Researchers from Gwangju Institute of Science and Technology (GIST), Korea Research Institute of Chemical Technology (KRICT) and Lawrence Berkeley National Laboratory have developed a highly efficient organometal halide perovskites (OHP)-based photoanode using a rational design approach, which addresses current limitations.
Currently, hydrogen is mainly produced by natural gas, which also generates greenhouse gases such as carbon dioxide as by-products. It is argued that hydrogen produced this way, while economical, is not truly sustainable, and thus requires a more eco-friendly approach for its generation. Photoelectrochemical (PEC) water splitting based on solar energy is one such promising approach. However, its widespread application is limited by a lack of efficient photoanodes for catalyzing the rate-limiting oxygen evolution reaction (OER), an important reaction in PEC water splitting. Organometal halide perovskites (OHPs) have emerged as a promising photoanode material on this front. Unfortunately, OHP-based photoanodes suffer from two undesired losses that limit their efficiency. One is an internal loss resulting from a recombination of photogenerated charge carriers (required for electricity generation) within the anode itself, which, in turn, hinders water splitting. The other is external loss due to the slow reaction kinetics of water splitting, resulting in a loss of charge carriers at the interface of the anode and electrolyte. These are the challenges tackled by the team in this recent work.
"The high efficiency of the photoanode for photoelectrochemical water splitting was achieved through the simultaneous suppression of internal and external losses of photogenerated carriers," highlights Professor Sanghan Lee from GIST.
In their work, the team fabricated a novel Fe-doped Ni3S2/Ni foil/OHP photoanode in three steps.

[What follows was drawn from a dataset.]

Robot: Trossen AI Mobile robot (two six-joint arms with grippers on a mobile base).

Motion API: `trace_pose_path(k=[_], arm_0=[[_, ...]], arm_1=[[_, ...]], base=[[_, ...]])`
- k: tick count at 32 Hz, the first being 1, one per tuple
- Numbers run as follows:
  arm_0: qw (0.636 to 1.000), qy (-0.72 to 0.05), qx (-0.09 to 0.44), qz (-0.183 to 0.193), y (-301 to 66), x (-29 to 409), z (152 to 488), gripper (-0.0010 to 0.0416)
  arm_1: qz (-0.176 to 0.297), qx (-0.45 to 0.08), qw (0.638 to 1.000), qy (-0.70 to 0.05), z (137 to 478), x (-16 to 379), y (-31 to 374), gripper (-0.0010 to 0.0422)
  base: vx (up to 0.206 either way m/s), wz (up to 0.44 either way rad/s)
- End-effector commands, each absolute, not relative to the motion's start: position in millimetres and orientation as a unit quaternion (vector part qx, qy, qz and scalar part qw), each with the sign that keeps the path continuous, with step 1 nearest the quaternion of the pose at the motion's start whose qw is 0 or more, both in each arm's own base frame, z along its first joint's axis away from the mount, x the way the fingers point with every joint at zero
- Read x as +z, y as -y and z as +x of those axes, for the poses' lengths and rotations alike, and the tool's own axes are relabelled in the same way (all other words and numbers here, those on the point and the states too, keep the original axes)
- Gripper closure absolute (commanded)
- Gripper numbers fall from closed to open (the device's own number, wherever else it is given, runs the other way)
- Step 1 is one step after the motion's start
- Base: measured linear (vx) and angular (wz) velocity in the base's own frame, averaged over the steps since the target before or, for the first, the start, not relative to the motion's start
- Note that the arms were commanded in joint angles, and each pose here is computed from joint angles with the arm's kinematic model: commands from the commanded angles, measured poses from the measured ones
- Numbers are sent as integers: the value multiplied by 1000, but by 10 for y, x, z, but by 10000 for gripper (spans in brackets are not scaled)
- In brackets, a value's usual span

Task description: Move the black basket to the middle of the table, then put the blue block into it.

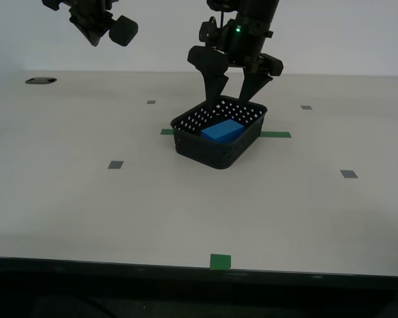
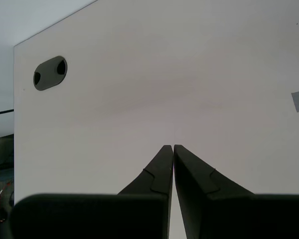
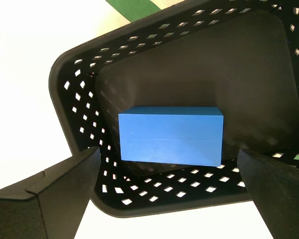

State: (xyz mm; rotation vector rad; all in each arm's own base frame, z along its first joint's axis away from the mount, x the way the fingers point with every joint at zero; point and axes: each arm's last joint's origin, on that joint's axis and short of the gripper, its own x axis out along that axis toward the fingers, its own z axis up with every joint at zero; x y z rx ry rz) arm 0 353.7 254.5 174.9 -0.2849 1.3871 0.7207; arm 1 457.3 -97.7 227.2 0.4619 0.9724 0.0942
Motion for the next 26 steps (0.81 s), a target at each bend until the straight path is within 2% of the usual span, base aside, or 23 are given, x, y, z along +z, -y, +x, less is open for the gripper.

They first synthesized the Fe-doped Ni3S2 catalyst for OER on Ni foil through a hydrothermal method followed by a chemical conversion. They then separately fabricated the OHP photovoltaic cell consisting of SnO2 electron transport layers (ETLs) through spin coating. Finally, they combined the two components to obtain the photoanode.
The team found that adding glycidyltrimethylammonium chloride (GTMACl) to the anode passivated the defects at the OHP/ETL interface, effectively suppressing the undesired charge carrier recombination within the anode. Further, it enhanced the light-soaking stability of the OHP cell, a crucial factor in real-world PEC water splitting. Additionally, the high catalytic activity of Fe-doped Ni3S2 ensured a high OER rate at the anode, reducing the loss of photogenerated carriers within the electrolyte.
Consequently, the Fe-doped Ni3S2/Ni foil/OHP photoanode exhibited an unprecedented applied bias photon-to-current conversion efficiency of 12.79%, higher than that reported for OHP-based photoanodes in existing studies.
This study provides insights into the prospects of rationally designed OHP-based photoelectrodes, as Prof. Lee highlights: "The proposed technology is expected to contribute to the vitalization of the hydrogen economy and carbon neutrality by enabling a large-scale and eco-friendly hydrogen production using solar energy without external voltage in the next 10 years. This, in turn, will help realize hydrogen as an ideal renewable source of energy in the future."